**Data below**.
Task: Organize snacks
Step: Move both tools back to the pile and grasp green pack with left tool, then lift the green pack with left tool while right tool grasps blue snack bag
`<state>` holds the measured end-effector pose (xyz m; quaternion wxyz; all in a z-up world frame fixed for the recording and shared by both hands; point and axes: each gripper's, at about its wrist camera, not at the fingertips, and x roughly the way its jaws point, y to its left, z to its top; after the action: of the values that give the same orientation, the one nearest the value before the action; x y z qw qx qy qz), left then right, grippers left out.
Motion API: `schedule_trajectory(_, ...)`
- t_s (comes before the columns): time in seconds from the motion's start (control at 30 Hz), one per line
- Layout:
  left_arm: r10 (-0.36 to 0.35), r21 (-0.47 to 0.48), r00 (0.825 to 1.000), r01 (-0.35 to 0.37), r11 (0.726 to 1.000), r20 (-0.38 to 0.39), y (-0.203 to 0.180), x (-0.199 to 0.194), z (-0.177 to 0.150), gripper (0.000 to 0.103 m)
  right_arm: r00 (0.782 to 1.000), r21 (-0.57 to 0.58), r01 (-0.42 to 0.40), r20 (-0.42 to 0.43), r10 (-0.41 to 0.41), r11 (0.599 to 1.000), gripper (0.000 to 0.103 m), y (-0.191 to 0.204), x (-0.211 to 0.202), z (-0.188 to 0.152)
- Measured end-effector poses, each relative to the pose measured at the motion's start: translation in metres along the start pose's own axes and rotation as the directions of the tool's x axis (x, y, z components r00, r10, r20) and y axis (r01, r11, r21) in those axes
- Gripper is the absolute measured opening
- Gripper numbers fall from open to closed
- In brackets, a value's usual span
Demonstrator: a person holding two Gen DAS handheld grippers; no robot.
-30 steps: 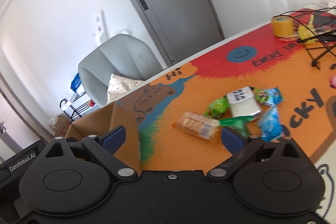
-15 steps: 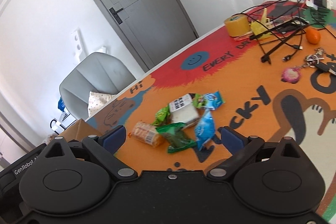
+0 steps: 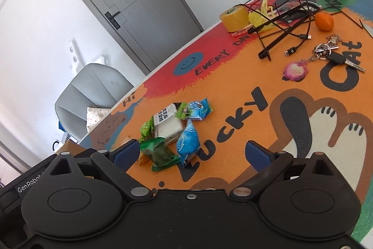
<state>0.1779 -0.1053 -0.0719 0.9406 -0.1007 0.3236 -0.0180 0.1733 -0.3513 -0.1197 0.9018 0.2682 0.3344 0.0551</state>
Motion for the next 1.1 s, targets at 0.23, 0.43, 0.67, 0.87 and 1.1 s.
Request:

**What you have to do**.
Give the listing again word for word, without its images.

**Written answer**.
Task: Organize snacks
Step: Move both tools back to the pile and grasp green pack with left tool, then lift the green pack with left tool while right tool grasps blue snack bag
`<state>` holds the measured end-effector pose (xyz m; quaternion wxyz; all in a z-up world frame fixed for the recording and shared by both hands; point and axes: each gripper's, at about its wrist camera, not at the fingertips, and x roughly the way its jaws point, y to its left, z to its top; after the action: of the values that give the same orientation, the one nearest the value before the action; x y z qw qx qy qz), left then right, grippers left out.
Motion API: `schedule_trajectory(_, ...)`
- t_s (comes before the columns): time in seconds from the motion's start (control at 30 Hz), one per line
- Layout:
  left_arm: r10 (-0.36 to 0.35), r21 (-0.47 to 0.48), r00 (0.825 to 1.000), r01 (-0.35 to 0.37), r11 (0.726 to 1.000), r20 (-0.38 to 0.39), y (-0.203 to 0.180), x (-0.199 to 0.194), z (-0.177 to 0.150), gripper (0.000 to 0.103 m)
  right_arm: r00 (0.782 to 1.000), r21 (-0.57 to 0.58), r01 (-0.42 to 0.40), r20 (-0.42 to 0.43), r10 (-0.41 to 0.41), r11 (0.599 to 1.000), gripper (0.000 to 0.103 m), y (-0.191 to 0.204), x (-0.211 to 0.202), z (-0.188 to 0.152)
- Measured end-effector poses, each relative to the pose measured at the motion's start: translation in metres along the start pose's own axes and rotation as the directions of the tool's x axis (x, y, z components r00, r10, r20) and y axis (r01, r11, r21) in those axes
- Gripper is the absolute measured opening
- Gripper numbers fall from open to closed
- In brackets, a value's usual span
Demonstrator: a person holding two Gen DAS handheld grippers; no robot.
-30 steps: 
-15 steps: 
+0 steps: 
<state>0.1779 -0.1053 -0.0719 0.9406 -0.1007 0.3236 -0.0180 0.1733 -0.3513 -0.1197 0.9018 0.2682 0.3344 0.0551</state>
Motion for the next 1.1 s, targets at 0.23, 0.43, 0.67, 0.87 and 1.1 s.
Request:

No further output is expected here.